Please reproduce all of the lines below, word for word and in full.

» **DATA UNDER STUDY**
*****

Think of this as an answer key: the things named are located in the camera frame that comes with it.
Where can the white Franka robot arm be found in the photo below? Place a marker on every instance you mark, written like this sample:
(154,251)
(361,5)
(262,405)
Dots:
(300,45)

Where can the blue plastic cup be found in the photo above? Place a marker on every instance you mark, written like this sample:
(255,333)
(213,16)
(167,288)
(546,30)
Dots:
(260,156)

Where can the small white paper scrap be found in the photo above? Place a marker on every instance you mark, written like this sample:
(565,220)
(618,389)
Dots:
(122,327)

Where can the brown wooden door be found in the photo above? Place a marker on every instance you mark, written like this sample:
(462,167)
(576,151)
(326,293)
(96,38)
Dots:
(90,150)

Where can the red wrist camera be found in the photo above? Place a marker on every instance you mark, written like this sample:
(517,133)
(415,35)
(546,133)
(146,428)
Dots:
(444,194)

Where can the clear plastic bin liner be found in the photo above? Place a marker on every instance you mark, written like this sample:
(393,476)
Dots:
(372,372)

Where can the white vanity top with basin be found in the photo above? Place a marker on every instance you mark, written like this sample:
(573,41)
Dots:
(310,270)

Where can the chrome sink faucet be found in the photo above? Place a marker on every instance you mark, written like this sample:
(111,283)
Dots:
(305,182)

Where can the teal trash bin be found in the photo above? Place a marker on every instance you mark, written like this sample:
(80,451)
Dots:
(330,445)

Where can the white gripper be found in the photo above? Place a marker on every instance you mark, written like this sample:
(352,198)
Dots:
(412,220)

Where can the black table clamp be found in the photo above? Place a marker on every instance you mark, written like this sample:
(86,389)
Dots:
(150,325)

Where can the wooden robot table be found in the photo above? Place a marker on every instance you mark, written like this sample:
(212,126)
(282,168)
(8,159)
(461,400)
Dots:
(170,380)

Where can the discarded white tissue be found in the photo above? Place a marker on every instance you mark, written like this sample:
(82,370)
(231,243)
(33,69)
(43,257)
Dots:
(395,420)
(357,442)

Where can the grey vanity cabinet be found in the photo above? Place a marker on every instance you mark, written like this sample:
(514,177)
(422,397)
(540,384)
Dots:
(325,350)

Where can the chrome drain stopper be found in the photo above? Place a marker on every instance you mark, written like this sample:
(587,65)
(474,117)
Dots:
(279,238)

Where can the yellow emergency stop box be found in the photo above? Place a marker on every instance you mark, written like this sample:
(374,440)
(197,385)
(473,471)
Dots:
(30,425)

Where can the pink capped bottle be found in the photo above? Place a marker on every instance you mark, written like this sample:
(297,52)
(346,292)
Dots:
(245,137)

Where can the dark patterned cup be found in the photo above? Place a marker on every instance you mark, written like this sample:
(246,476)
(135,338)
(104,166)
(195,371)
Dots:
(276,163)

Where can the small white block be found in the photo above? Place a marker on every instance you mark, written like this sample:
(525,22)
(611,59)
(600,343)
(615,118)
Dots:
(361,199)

*****

» **PROBLEM SOLUTION**
Think of this as an answer key: the things named are located in the camera frame that comes with it.
Where can the white Franka robot arm be found in the photo below? Place a marker on every instance you mark, written like this sample:
(154,251)
(361,5)
(262,405)
Dots:
(300,45)

Where can the blue plastic cup be found in the photo above? Place a marker on every instance you mark, written like this sample:
(255,333)
(213,16)
(167,288)
(546,30)
Dots:
(260,156)

Where can the small white paper scrap be found in the photo above? Place a marker on every instance you mark, written like this sample:
(565,220)
(618,389)
Dots:
(122,327)

Where can the brown wooden door be found in the photo above? Place a marker on every instance you mark, written like this sample:
(462,167)
(576,151)
(326,293)
(96,38)
Dots:
(90,150)

Where can the red wrist camera be found in the photo above? Place a marker on every instance you mark, written like this sample:
(517,133)
(415,35)
(546,133)
(146,428)
Dots:
(444,194)

Where can the clear plastic bin liner be found in the photo above? Place a marker on every instance you mark, written like this sample:
(393,476)
Dots:
(372,372)

Where can the white vanity top with basin be found in the photo above? Place a marker on every instance you mark, written like this sample:
(573,41)
Dots:
(310,270)

Where can the chrome sink faucet be found in the photo above? Place a marker on every instance you mark, written like this sample:
(111,283)
Dots:
(305,182)

Where can the teal trash bin be found in the photo above? Place a marker on every instance you mark, written like this sample:
(80,451)
Dots:
(330,445)

Where can the white gripper be found in the photo above? Place a marker on every instance you mark, written like this sample:
(352,198)
Dots:
(412,220)

Where can the black table clamp be found in the photo above? Place a marker on every instance you mark, written like this sample:
(86,389)
Dots:
(150,325)

Where can the wooden robot table be found in the photo above? Place a marker on every instance you mark, written like this sample:
(212,126)
(282,168)
(8,159)
(461,400)
Dots:
(170,380)

Where can the discarded white tissue be found in the photo above? Place a marker on every instance you mark, written like this sample:
(82,370)
(231,243)
(33,69)
(43,257)
Dots:
(395,420)
(357,442)

Where can the grey vanity cabinet be found in the photo above? Place a marker on every instance you mark, written like this sample:
(514,177)
(422,397)
(540,384)
Dots:
(325,350)

Where can the chrome drain stopper be found in the photo above? Place a marker on every instance you mark, written like this sample:
(587,65)
(474,117)
Dots:
(279,238)

Where can the yellow emergency stop box be found in the photo above? Place a marker on every instance you mark, written like this sample:
(374,440)
(197,385)
(473,471)
Dots:
(30,425)

Where can the pink capped bottle be found in the photo above? Place a marker on every instance you mark, written like this sample:
(297,52)
(346,292)
Dots:
(245,137)

Where can the dark patterned cup be found in the photo above? Place a marker on every instance you mark, written like this sample:
(246,476)
(135,338)
(104,166)
(195,371)
Dots:
(276,163)

Where can the small white block be found in the photo above? Place a marker on every instance you mark, written like this sample:
(525,22)
(611,59)
(600,343)
(615,118)
Dots:
(361,199)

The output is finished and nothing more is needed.